NNSA and the Sudanese Nuclear and Radiological Regulatory Authority (SNRRA) held a virtual workshop in support of Sudan’s efforts to effectively regulate the safe, secure, and peaceful uses of nuclear technology for medicine and human health; scientific research and education; agricultural, environmental, and industrial applications; and energy.
The event followed initial consultations in 2019, when NNSA representatives visited Khartoum, Sudan’s capital, to discuss the importance of international nuclear safeguards with SNRRA. Sudan does not have a nuclear power program, but it does use radioactive and nuclear materials in its medical, agricultural, environmental, and industrial sectors. The country plans to pursue nuclear energy in the coming decades to meet its growing demand for electricity, with a capable regulatory body as a precursor.
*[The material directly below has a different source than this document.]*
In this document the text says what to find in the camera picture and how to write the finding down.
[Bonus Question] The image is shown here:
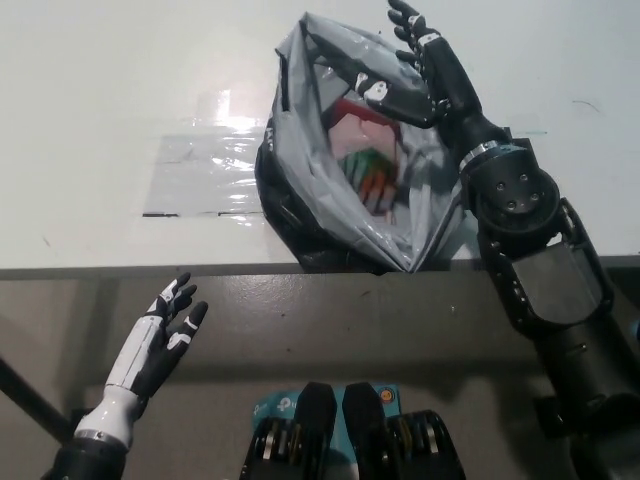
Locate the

The United States is committed to supporting Sudan as we embark on this new era in bilateral relations. We are very pleased with the progress made in recent months.
The virtual workshop is part of a new era of cooperation with the United States.
“This is an important time for engagement in U.S.-Sudan relations, especially in the political and economic realms,” noted NNSA’s Acting Deputy Administrator for Defense Nuclear Nonproliferation Kasia Mendelsohn during the workshop. “The United States is committed to supporting Sudan as we embark on this new era in bilateral relations. We are very pleased with the progress made in recent months.”
During the workshop, NNSA and SNRRA discussed best practices for international nuclear safeguards, a key element of the nuclear nonproliferation regime, which helps prevent the spread of nuclear weapons and facilitates access to the peaceful uses of nuclear energy under the Treaty on the Nonproliferation of Nuclear Weapons (NPT). Sudan recently strengthened its safeguards agreement with the International Atomic Energy Agency (IAEA) by modifying its Small Quantities Protocol. This modification enhances the IAEA’s ability to verify the country’s peaceful uses of nuclear material and represents an important step in Sudan’s progress toward adhering to the IAEA’s highest standard of safeguards verification.
The workshop also provided participants with training on international principles of nuclear security designed to help nation-states prevent nuclear theft, sabotage, and terrorism. NNSA representatives discussed the importance of developing a strong nuclear security infrastructure based on regulations, inspections, threat assessment, target identification, and a training program to implement a nuclear security regime. NNSA participants also discussed security considerations for nuclear power reactors.
At the conclusion of the event, NNSA and SNRRA identified areas for continued engagement on nuclear safeguards and security and expressed enthusiasm for continuing to strengthen the implementation of nonproliferation and nuclear security regimes.